A Promising Richmond Healthcare Program with Statewide Implications

by James C. Sherlock

Reporter George Copeland Jr. of the Richmond Free Press (RFP) has alerted its readers, of which it claims 135,000, and Virginians as a whole, to a very promising Richmond healthcare initiative.

Richmond’s new Health Equity Fund (HEF) is managed by Richmond and Henrico Health Districts (RHHD), a local agency of the Virginia Department of Health (VDH). Funding decisions will be made in partnership with a Community Advisory Committee for which the HEF is accepting nominations.

So far RHHD appears to have shown excellent judgment.

The Health Equity Fund is a City of Richmond program to spend $5 million in federal American Rescue Plan Act money, so it relates funding to COVID, but that is a bureaucratic necessity. So, while RHHD serves all of Richmond and Henrico, the HEF will consider and fund only projects taking place within the City of Richmond.

But they are doing the right thing regardless of the regulations that come with the money. The programs are community focused and community executed.

I congratulate the RHHD, the mayor and the Richmond City Council for this initiative.

I suggest RHHD, together with the VDH and the Department of Medical Assistance Services (DMAS), collect metrics that can justify expenditures by the state through the Medicaid program to provide continued support to the recipient programs proven to work.

The first three programs funded with HEF dollars as reported by Mr. Copeland are:

to provide bilingual medical assistance and increase its capacity when it comes to testing, vaccinations, and educating patients and the community at large.

to provide crisis and transitional shelter assistance to Richmond residents exiting incarceration who have a history of or an increased likelihood of substance abuse.
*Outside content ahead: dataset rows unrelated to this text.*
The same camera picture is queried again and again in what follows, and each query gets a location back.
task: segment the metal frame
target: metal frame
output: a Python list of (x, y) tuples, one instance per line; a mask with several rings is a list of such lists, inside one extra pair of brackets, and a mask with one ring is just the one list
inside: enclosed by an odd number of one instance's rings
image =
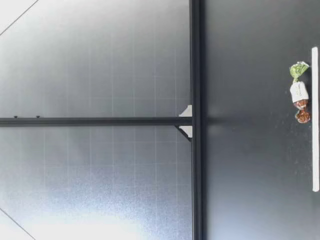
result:
[(201, 3), (190, 2), (190, 55), (191, 55), (191, 101), (192, 101), (192, 215), (193, 240), (203, 239), (202, 214), (202, 107), (203, 92), (201, 82)]
[(0, 127), (190, 126), (192, 117), (0, 118)]

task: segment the brown candy wrapper
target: brown candy wrapper
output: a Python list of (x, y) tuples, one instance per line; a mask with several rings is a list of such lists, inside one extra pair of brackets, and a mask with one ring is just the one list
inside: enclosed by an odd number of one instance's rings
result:
[(298, 78), (309, 68), (309, 65), (301, 61), (290, 68), (290, 73), (293, 77), (293, 83), (290, 87), (293, 105), (299, 109), (295, 114), (295, 119), (300, 124), (306, 124), (310, 121), (311, 115), (307, 112), (307, 104), (309, 95), (305, 84), (299, 81)]

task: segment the white tape
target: white tape
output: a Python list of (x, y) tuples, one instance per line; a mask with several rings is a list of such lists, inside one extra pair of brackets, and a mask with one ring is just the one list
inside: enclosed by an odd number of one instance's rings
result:
[(319, 191), (319, 57), (312, 48), (312, 190)]

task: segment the candy
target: candy
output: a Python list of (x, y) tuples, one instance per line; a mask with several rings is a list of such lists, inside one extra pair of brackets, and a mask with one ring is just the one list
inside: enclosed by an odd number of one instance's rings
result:
[(290, 73), (293, 77), (293, 83), (290, 87), (293, 105), (299, 109), (295, 114), (295, 119), (298, 123), (305, 124), (310, 121), (311, 115), (307, 112), (307, 104), (309, 95), (304, 82), (299, 81), (299, 77), (309, 68), (309, 65), (303, 61), (290, 67)]

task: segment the vertical black bar
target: vertical black bar
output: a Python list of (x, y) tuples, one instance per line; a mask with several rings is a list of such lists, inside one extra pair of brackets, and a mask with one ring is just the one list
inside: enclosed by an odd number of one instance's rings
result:
[(200, 72), (200, 0), (190, 0), (192, 102), (192, 215), (193, 240), (202, 240), (202, 88)]

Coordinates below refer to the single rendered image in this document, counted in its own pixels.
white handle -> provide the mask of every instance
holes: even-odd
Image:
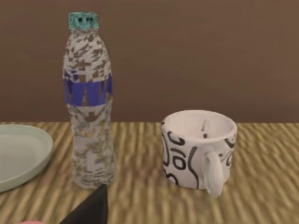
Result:
[[[218,197],[223,188],[223,170],[219,155],[209,150],[204,154],[202,165],[206,190],[210,196]]]

plate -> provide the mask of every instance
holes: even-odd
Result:
[[[27,125],[0,125],[0,192],[36,176],[50,161],[53,140],[44,130]]]

white mug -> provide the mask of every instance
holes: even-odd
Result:
[[[167,116],[161,129],[166,178],[218,197],[229,179],[237,124],[216,112],[186,110]]]

brown wall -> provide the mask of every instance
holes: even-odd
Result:
[[[114,121],[207,109],[299,121],[296,0],[7,0],[0,3],[0,119],[68,120],[67,13],[96,11],[114,71]]]

water bottle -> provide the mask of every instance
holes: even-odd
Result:
[[[73,134],[72,176],[84,189],[114,180],[111,136],[112,71],[96,13],[69,14],[63,63],[64,98]]]

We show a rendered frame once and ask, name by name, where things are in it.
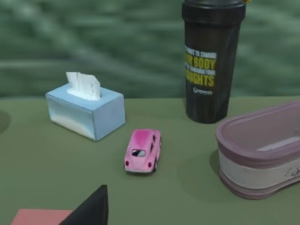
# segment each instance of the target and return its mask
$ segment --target car bumper
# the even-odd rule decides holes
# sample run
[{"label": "car bumper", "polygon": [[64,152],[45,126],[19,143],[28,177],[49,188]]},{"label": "car bumper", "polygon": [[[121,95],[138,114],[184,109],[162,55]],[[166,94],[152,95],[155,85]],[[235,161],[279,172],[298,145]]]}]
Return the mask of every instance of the car bumper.
[{"label": "car bumper", "polygon": [[134,170],[134,169],[125,169],[127,172],[130,173],[151,173],[152,170]]}]

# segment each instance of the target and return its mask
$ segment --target toy car
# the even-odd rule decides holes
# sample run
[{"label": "toy car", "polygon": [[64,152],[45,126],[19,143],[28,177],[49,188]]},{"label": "toy car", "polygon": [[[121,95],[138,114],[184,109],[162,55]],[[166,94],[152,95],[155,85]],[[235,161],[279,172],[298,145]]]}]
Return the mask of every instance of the toy car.
[{"label": "toy car", "polygon": [[153,129],[136,129],[130,138],[125,158],[124,169],[133,173],[152,173],[157,169],[161,133]]}]

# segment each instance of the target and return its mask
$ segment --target black lid
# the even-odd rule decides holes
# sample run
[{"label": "black lid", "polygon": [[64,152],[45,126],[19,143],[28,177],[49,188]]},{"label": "black lid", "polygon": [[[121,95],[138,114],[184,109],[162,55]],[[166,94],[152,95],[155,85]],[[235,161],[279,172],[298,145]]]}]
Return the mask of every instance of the black lid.
[{"label": "black lid", "polygon": [[185,0],[182,4],[182,18],[188,22],[233,25],[241,23],[245,14],[243,0]]},{"label": "black lid", "polygon": [[107,185],[102,185],[60,225],[107,225],[108,194]]}]

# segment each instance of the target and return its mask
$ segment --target pink paper
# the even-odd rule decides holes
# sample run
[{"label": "pink paper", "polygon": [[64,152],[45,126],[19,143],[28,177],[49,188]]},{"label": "pink paper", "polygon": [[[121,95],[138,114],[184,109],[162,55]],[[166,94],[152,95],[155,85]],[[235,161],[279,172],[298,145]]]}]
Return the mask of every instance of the pink paper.
[{"label": "pink paper", "polygon": [[71,210],[19,210],[11,225],[59,225]]}]

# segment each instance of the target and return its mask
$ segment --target green table surface
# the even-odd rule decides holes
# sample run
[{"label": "green table surface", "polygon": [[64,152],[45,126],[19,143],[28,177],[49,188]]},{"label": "green table surface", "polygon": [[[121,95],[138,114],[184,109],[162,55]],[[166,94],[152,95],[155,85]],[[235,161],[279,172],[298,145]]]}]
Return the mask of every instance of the green table surface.
[{"label": "green table surface", "polygon": [[[228,117],[297,97],[232,98]],[[50,122],[44,99],[2,100],[11,123],[0,135],[0,225],[18,209],[73,210],[100,185],[109,225],[294,225],[300,185],[272,197],[239,198],[220,182],[216,124],[187,118],[182,99],[127,99],[127,123],[93,142]],[[162,132],[157,172],[126,174],[125,147],[136,128]]]}]

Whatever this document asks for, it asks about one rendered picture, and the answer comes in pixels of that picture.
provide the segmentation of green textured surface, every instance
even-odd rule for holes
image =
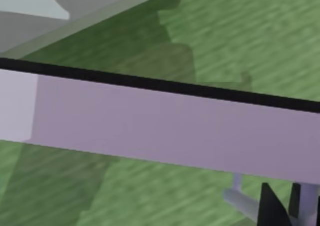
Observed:
[[[174,8],[178,2],[152,0],[25,59],[320,100],[320,0],[181,0]],[[87,210],[78,226],[250,226],[222,201],[229,173],[132,159],[107,169],[108,157],[7,142],[0,150],[2,225],[73,226],[68,205],[78,205]],[[55,163],[46,164],[50,158]],[[290,185],[281,180],[246,176],[244,191],[258,198],[265,181],[288,201]]]

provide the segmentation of black pointed object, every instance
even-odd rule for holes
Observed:
[[[299,206],[301,196],[301,185],[299,183],[293,183],[291,188],[290,203],[289,203],[289,215],[295,218],[299,217]]]
[[[318,208],[316,215],[316,226],[320,226],[320,197],[318,197]]]
[[[286,208],[268,183],[262,184],[257,226],[292,226]]]

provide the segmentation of green floor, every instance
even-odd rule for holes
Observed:
[[[320,0],[178,4],[152,0],[25,60],[320,100]],[[8,142],[0,155],[2,225],[250,226],[222,201],[229,173]],[[244,191],[259,198],[265,181],[288,202],[281,180],[247,176]]]

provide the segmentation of black stripe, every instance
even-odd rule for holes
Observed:
[[[159,79],[150,79],[116,73],[100,72],[87,69],[70,68],[44,63],[0,58],[0,69],[31,73],[36,75],[59,77],[64,79],[89,81],[208,99],[217,99],[280,109],[288,109],[294,111],[303,111],[317,114],[320,113],[320,102],[315,101],[200,86]]]

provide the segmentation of purple panel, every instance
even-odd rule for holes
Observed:
[[[316,113],[40,76],[29,144],[320,184]]]
Assistance will range from harm reduction and social services support, to rental aid and case management.

for a full-time clinician to ensure they can provide their mental health services in RHHD Resource Centers in the city’s public housing and lower-income communities.

HEF program objectives and investments so far demonstrate both elements of Maryland’s enormously successful, popular and cost-effective Health Enterprise Zones (HEZs) program.

It is not surprising.

Dr. Danny Avula, now the state’s Commissioner of the Department of Social Services, was Director of RHHD from March 2016 until February 4 of this year. In January 2021, he was temporarily appointed to fix the state’s worst-in-the-nation COVID-19 vaccine program. He proved very successful in getting that done. The HEF program bears the earmarks of his leadership.

Over time, some of these investments will succeed. Others may not.

There are ways to collect data and compute ROI on these investments that will treat the HEF investments as pilots and provide evidence to support the continuation of the best of them with state money.

I suggest we do it. I hope we already are.